Decoding the Multimodal Maze: A Systematic Review on the Adoption of Explainability in Multimodal Attention-based Models

Multimodal learning has witnessed remarkable advancements in recent years, particularly with the integration of attention-based models, leading to significant performance gains across a variety of tasks. Parallel to this progress, the demand for explainable artificial intelligence (XAI) has spurred a growing body of research aimed at interpreting the complex decision-making processes of these models. This systematic literature review analyzes research published between January 2020 and early 2024 that focuses on the explainability of multimodal models. Framed within the broader goals of XAI, we examine the literature across multiple dimensions, including model architecture, modalities involved, explanation algorithms and evaluation methodologies. Our analysis reveals that most studies are concentrated on vision-language and language-only models, with attention-based techniques being the most commonly employed for explanation. However, these methods often fall short in capturing the full spectrum of interactions between modalities, a challenge further compounded by the architectural heterogeneity across domains. Importantly, we find that evaluation methods for XAI in multimodal settings are largely non-systematic, lacking consistency, robustness, and consideration for modality-specific cognitive and contextual factors.

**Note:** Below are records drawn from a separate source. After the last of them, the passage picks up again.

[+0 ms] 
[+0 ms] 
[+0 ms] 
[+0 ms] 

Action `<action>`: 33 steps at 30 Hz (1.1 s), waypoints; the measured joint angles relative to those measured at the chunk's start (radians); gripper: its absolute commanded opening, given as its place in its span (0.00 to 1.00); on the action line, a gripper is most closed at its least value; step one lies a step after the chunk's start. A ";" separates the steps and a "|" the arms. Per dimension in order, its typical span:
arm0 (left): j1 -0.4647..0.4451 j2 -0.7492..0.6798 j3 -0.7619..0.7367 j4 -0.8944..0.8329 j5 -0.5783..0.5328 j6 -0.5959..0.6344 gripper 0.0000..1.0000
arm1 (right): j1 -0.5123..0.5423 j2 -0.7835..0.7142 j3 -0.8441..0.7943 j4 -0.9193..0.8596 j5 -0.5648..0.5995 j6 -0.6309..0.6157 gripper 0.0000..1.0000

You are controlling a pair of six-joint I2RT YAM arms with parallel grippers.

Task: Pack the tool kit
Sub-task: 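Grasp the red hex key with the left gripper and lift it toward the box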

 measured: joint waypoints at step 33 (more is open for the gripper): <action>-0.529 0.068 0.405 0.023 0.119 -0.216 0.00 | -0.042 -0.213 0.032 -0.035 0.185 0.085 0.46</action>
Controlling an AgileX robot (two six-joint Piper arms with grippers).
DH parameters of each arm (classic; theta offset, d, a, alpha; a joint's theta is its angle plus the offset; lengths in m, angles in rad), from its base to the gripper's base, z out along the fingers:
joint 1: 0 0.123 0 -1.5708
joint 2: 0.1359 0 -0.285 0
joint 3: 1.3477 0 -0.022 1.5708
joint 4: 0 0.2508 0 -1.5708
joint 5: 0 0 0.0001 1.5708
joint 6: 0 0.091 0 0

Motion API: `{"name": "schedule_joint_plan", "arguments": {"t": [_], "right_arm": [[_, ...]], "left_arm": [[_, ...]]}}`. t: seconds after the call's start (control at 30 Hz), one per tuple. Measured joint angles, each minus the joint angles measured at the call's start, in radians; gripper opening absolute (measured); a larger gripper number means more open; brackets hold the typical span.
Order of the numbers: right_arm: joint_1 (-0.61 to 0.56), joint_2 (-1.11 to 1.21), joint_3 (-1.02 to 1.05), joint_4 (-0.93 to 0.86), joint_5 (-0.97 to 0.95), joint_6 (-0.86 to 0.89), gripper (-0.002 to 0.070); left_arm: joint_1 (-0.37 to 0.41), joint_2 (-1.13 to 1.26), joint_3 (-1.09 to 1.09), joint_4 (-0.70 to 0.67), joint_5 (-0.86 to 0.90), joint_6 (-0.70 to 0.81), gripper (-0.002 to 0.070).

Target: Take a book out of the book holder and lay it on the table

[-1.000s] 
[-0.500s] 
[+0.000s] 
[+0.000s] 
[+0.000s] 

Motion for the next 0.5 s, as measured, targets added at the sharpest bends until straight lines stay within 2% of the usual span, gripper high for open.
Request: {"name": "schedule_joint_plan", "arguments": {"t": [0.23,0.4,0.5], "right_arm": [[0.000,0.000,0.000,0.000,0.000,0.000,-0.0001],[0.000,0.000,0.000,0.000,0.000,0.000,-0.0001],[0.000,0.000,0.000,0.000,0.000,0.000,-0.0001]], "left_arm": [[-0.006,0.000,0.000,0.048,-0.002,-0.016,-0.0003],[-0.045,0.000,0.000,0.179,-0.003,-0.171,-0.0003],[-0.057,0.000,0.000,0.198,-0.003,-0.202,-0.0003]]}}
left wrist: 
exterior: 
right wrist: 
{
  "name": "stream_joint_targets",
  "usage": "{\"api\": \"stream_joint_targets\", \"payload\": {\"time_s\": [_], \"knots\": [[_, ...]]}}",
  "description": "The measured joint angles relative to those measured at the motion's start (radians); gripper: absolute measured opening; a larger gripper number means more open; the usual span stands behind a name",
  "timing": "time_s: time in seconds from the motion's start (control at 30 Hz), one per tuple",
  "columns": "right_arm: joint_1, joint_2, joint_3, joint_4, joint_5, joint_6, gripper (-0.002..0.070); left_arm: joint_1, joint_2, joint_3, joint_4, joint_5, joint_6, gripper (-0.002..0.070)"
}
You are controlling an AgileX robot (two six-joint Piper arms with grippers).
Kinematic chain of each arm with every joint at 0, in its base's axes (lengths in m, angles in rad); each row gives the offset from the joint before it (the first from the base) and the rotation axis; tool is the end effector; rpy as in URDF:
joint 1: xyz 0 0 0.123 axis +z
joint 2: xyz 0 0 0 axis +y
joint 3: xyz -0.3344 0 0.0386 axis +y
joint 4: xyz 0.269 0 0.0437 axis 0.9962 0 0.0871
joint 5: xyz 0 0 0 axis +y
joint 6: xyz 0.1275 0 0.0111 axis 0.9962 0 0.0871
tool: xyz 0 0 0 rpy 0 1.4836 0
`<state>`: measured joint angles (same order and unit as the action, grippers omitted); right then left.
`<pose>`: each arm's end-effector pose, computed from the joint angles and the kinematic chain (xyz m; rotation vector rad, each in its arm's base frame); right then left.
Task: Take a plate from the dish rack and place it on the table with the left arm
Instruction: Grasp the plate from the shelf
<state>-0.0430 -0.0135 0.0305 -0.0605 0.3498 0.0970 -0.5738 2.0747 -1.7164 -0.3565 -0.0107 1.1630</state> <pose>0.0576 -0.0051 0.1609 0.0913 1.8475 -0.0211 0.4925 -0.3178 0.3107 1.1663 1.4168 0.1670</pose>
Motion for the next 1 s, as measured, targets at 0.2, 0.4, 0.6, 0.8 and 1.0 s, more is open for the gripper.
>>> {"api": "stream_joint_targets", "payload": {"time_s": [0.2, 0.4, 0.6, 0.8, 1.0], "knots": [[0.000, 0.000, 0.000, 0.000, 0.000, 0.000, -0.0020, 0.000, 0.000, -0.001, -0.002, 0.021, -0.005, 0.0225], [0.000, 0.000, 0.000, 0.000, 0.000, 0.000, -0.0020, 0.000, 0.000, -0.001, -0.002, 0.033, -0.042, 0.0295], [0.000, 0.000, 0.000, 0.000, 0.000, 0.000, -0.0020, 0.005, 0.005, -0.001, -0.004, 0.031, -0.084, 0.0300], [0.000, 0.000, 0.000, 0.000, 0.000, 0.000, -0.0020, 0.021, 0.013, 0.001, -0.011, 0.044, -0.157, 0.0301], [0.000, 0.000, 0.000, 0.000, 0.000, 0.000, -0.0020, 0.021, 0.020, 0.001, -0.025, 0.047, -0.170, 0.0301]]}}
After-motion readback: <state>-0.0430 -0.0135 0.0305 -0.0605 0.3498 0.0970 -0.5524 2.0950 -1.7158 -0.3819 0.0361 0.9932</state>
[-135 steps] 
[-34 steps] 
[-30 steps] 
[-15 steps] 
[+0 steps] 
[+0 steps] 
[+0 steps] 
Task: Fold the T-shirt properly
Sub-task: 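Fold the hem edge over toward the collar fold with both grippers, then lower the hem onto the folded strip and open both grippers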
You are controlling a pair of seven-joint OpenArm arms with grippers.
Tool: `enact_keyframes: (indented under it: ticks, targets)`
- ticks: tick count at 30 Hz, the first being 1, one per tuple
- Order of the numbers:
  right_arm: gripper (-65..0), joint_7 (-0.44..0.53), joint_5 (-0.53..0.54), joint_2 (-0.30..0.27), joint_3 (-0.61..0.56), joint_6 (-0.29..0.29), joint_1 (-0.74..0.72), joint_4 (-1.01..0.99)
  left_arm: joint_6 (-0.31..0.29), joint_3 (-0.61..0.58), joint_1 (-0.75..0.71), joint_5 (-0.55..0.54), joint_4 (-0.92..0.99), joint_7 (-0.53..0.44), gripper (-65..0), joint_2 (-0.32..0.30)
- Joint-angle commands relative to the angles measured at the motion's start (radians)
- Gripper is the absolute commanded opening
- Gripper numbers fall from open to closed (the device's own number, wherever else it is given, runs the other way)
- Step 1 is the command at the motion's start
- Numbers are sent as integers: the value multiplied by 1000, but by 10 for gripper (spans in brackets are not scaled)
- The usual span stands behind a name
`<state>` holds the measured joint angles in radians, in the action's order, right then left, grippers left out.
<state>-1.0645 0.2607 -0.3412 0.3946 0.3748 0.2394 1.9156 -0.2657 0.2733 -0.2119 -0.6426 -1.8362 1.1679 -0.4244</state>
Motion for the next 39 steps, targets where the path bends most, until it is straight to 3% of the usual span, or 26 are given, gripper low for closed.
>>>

To address these gaps, we not only synthesize findings from the surveyed works but also incorporate a complementary analysis that integrates recent and emerging advances driving multimodal explainability. Based on these insights, we provide a comprehensive set of recommendations aimed at promoting rigorous, transparent, and standardized evaluation and reporting practices in multimodal XAI research. Our goal is to support future research in more interpretable, accountable, and responsible multimodal AI systems, with explainability at their core.

翻译：多模态学习近年来取得了显著进展，尤其是与基于注意力的模型相结合后，在各类任务中实现了性能大幅提升。与此同时，对可解释人工智能（XAI）的需求催生了大量旨在解释这些模型复杂决策过程的研究。本系统性文献综述分析了2020年1月至2024年初聚焦多模态模型可解释性的相关研究。在XAI的更广泛目标框架下，我们从模型架构、涉及模态、解释算法和评估方法等多个维度对文献进行了考察。分析表明，大多数研究集中于视觉-语言模型和纯语言模型，其中基于注意力的技术是最常用的解释方法。然而，这些方法往往难以捕捉模态间交互的全貌，而领域间的架构异质性进一步加剧了这一挑战。重要的是，我们发现多模态XAI的评估方法普遍缺乏系统性，在一致性、鲁棒性以及针对特定模态的认知与情境因素的考量上存在不足。为弥补这些空白，我们不仅综合了所调研文献的发现，还融入了对推动多模态可解释性的近期及新兴进展的补充分析。基于这些见解，我们提出了一套全面的建议，旨在促进多模态XAI研究中严格、透明且标准化的评估与报告实践。我们的目标是支持未来以可解释性为核心、更可解释、更负责任且更可靠的多模态人工智能系统的发展。